> Dataset content:
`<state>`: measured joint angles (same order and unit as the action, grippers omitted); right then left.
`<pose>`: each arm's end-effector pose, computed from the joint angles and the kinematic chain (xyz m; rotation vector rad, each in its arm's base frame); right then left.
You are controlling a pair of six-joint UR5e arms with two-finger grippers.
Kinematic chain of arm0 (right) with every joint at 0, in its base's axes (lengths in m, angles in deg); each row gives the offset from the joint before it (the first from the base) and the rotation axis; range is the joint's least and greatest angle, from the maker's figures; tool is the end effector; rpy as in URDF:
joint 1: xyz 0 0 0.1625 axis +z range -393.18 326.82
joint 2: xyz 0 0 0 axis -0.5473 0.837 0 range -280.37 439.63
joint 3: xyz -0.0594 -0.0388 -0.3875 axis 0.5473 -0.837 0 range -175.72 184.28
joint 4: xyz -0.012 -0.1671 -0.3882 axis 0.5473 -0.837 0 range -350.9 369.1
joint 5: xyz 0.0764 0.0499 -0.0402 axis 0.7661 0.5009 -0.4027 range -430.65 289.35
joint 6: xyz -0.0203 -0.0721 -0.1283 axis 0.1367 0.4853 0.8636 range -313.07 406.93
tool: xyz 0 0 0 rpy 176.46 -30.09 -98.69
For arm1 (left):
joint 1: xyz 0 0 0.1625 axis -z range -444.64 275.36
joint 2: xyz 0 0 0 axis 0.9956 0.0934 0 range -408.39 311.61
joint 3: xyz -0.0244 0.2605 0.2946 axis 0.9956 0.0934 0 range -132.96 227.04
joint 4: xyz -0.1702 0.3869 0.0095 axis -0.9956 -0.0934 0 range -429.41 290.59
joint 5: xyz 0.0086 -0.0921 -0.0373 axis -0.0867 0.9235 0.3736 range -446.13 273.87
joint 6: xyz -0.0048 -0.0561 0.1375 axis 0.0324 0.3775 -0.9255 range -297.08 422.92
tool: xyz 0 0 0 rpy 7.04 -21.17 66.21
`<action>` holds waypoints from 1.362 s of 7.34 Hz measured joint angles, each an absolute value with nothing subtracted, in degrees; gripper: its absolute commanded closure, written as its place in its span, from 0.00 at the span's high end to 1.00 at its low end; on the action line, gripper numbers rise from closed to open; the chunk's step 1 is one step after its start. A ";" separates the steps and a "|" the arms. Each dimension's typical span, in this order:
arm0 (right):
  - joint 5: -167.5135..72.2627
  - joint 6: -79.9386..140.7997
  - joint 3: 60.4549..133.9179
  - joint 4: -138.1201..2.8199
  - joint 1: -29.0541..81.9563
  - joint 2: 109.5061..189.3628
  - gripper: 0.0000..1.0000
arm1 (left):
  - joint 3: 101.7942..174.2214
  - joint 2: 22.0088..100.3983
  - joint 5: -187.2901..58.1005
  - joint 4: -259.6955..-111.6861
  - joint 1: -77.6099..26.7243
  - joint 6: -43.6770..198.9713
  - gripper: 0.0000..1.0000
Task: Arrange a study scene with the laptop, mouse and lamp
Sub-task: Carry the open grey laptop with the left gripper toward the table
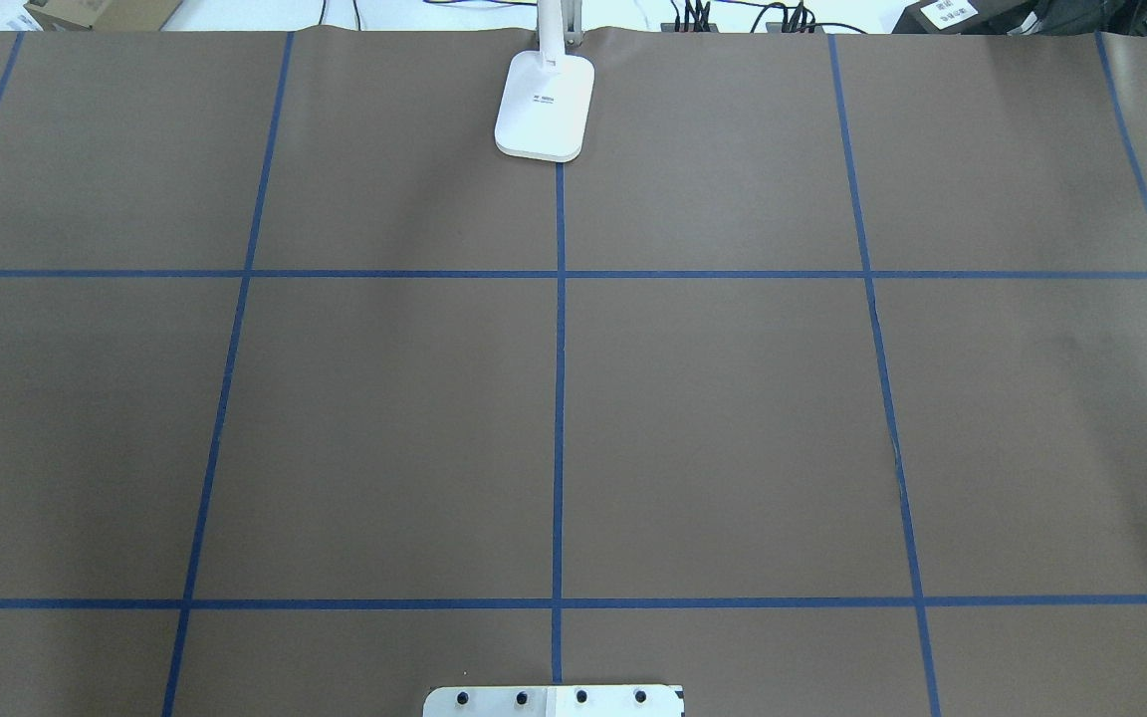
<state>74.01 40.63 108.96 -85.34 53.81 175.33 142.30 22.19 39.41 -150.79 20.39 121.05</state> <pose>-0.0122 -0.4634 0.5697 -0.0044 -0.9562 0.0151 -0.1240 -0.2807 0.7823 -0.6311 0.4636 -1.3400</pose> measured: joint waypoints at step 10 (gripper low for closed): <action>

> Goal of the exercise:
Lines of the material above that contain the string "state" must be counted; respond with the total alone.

> Solved exercise:
2